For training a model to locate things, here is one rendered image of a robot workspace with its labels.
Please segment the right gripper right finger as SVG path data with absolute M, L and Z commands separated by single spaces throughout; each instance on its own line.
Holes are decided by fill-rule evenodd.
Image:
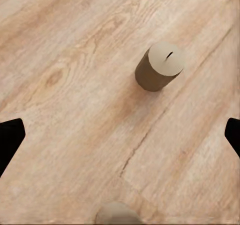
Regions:
M 240 120 L 229 118 L 226 124 L 225 137 L 240 157 Z

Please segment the pillar candle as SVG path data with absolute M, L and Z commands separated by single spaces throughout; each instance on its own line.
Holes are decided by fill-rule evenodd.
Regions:
M 172 42 L 154 43 L 144 54 L 135 70 L 138 84 L 149 92 L 164 89 L 184 69 L 182 51 Z
M 101 207 L 94 225 L 145 225 L 145 222 L 127 203 L 113 200 Z

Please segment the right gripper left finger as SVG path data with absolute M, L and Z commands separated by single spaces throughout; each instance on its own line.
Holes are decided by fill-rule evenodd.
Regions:
M 0 123 L 0 177 L 25 138 L 21 118 Z

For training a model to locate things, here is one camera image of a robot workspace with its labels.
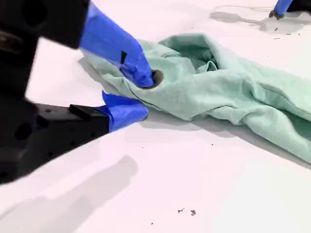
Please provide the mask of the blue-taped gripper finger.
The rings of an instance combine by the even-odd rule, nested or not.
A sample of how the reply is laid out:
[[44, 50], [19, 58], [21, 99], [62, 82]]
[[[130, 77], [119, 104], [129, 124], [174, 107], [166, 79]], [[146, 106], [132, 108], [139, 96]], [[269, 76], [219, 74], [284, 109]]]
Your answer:
[[41, 37], [104, 58], [137, 87], [154, 88], [163, 81], [140, 43], [90, 0], [1, 1], [1, 55], [31, 63]]
[[50, 160], [108, 133], [143, 121], [148, 108], [128, 97], [102, 93], [103, 106], [36, 104], [32, 125], [24, 125], [28, 141], [24, 169], [35, 170]]
[[277, 20], [283, 18], [292, 2], [293, 0], [278, 0], [268, 17], [275, 17]]

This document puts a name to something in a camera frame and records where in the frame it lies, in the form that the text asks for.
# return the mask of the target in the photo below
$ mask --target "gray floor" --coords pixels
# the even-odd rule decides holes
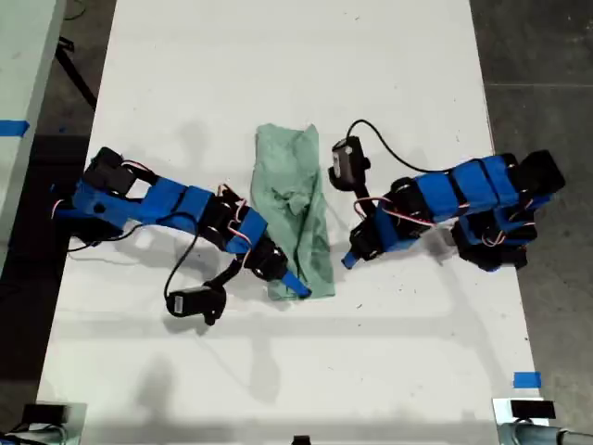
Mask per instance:
[[[115,0],[83,0],[86,13],[64,23],[74,62],[97,91]],[[537,215],[539,239],[520,271],[536,369],[557,402],[559,425],[593,432],[593,2],[472,0],[497,152],[522,158],[549,149],[568,185]],[[69,14],[80,4],[71,1]],[[88,134],[93,113],[54,63],[38,134]],[[16,400],[36,382],[0,391],[0,426],[17,419]]]

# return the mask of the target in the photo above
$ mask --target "blue tape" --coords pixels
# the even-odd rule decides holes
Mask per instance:
[[[352,252],[348,252],[342,259],[342,264],[344,264],[344,267],[347,269],[352,269],[358,261],[359,259],[356,258]]]
[[[541,388],[541,373],[515,373],[512,386],[514,388]]]
[[[311,291],[309,290],[309,288],[303,285],[300,282],[300,280],[290,271],[286,271],[286,273],[282,277],[282,282],[285,286],[288,286],[291,289],[293,289],[296,292],[296,294],[301,298],[305,298],[311,295]]]
[[[22,137],[29,129],[27,121],[1,121],[0,136]]]

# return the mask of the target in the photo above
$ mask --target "black wire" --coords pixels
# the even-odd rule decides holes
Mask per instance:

::::::::

§ **How to complete this task**:
Please return each line of the listing exactly as written, excluding the images.

§ **Task response**:
For training a model to locate things, here is one rendered image of a robot workspace with its labels.
Please segment the right gripper right finger as SVG path data with absolute M, L and Z commands separated by single spaces throughout; each instance on its own line.
Holes are decided by fill-rule evenodd.
Image:
Regions:
M 240 120 L 229 118 L 226 124 L 225 137 L 240 157 Z

Please segment the pillar candle as SVG path data with absolute M, L and Z commands separated by single spaces throughout; each instance on its own line.
Holes are decided by fill-rule evenodd.
Regions:
M 172 42 L 154 43 L 144 54 L 135 70 L 138 84 L 149 92 L 164 89 L 184 69 L 182 51 Z
M 101 207 L 94 225 L 145 225 L 145 222 L 127 203 L 113 200 Z

Please segment the right gripper left finger as SVG path data with absolute M, L and Z commands separated by single spaces throughout; each instance on its own line.
Holes are decided by fill-rule evenodd.
Regions:
M 0 123 L 0 177 L 25 138 L 21 118 Z

For training a model to locate things, here is one camera image of a robot workspace with its labels.
Please provide the mask of the blue-taped gripper finger.
The rings of an instance combine by the even-odd rule, nested or not.
A sample of how the reply is laid out:
[[44, 50], [19, 58], [21, 99], [62, 82]]
[[[130, 77], [119, 104], [129, 124], [174, 107], [166, 79]], [[146, 106], [132, 108], [139, 96]], [[269, 76], [219, 74], [284, 109]]]
Your answer:
[[41, 37], [104, 58], [137, 87], [154, 88], [163, 81], [140, 43], [90, 0], [1, 1], [1, 55], [31, 63]]
[[50, 160], [108, 133], [143, 121], [148, 108], [128, 97], [102, 93], [103, 106], [36, 104], [32, 125], [24, 125], [28, 141], [24, 169], [35, 170]]
[[277, 20], [283, 18], [292, 2], [293, 0], [278, 0], [268, 17], [275, 17]]

This document puts a name to something in a camera frame and records where in the frame it lies, in the form that the text asks for.
# return the mask of the target in the photo below
$ mask --target "gray floor" --coords pixels
# the even-odd rule decides holes
Mask per instance:
[[[115,0],[83,0],[86,13],[64,23],[74,62],[97,91]],[[537,215],[539,239],[520,271],[536,369],[557,402],[559,425],[593,432],[593,2],[472,0],[497,152],[522,158],[549,149],[568,185]],[[69,14],[80,4],[71,1]],[[88,134],[93,113],[54,63],[38,134]],[[16,400],[36,382],[0,391],[0,426],[17,419]]]

# return the mask of the target in the photo above
$ mask --target "blue tape" --coords pixels
# the even-odd rule decides holes
Mask per instance:
[[[352,252],[348,252],[342,259],[342,264],[344,264],[344,267],[347,269],[352,269],[358,261],[359,259],[356,258]]]
[[[541,388],[541,373],[515,373],[512,386],[514,388]]]
[[[311,291],[309,290],[309,288],[303,285],[300,282],[300,280],[290,271],[286,271],[286,273],[282,277],[282,282],[285,286],[288,286],[291,289],[293,289],[296,292],[296,294],[301,298],[305,298],[311,295]]]
[[[22,137],[29,129],[27,121],[1,121],[0,136]]]

# return the mask of the target in the photo above
$ mask --target "black wire" --coords pixels
# the even-odd rule decides holes
Mask per instance:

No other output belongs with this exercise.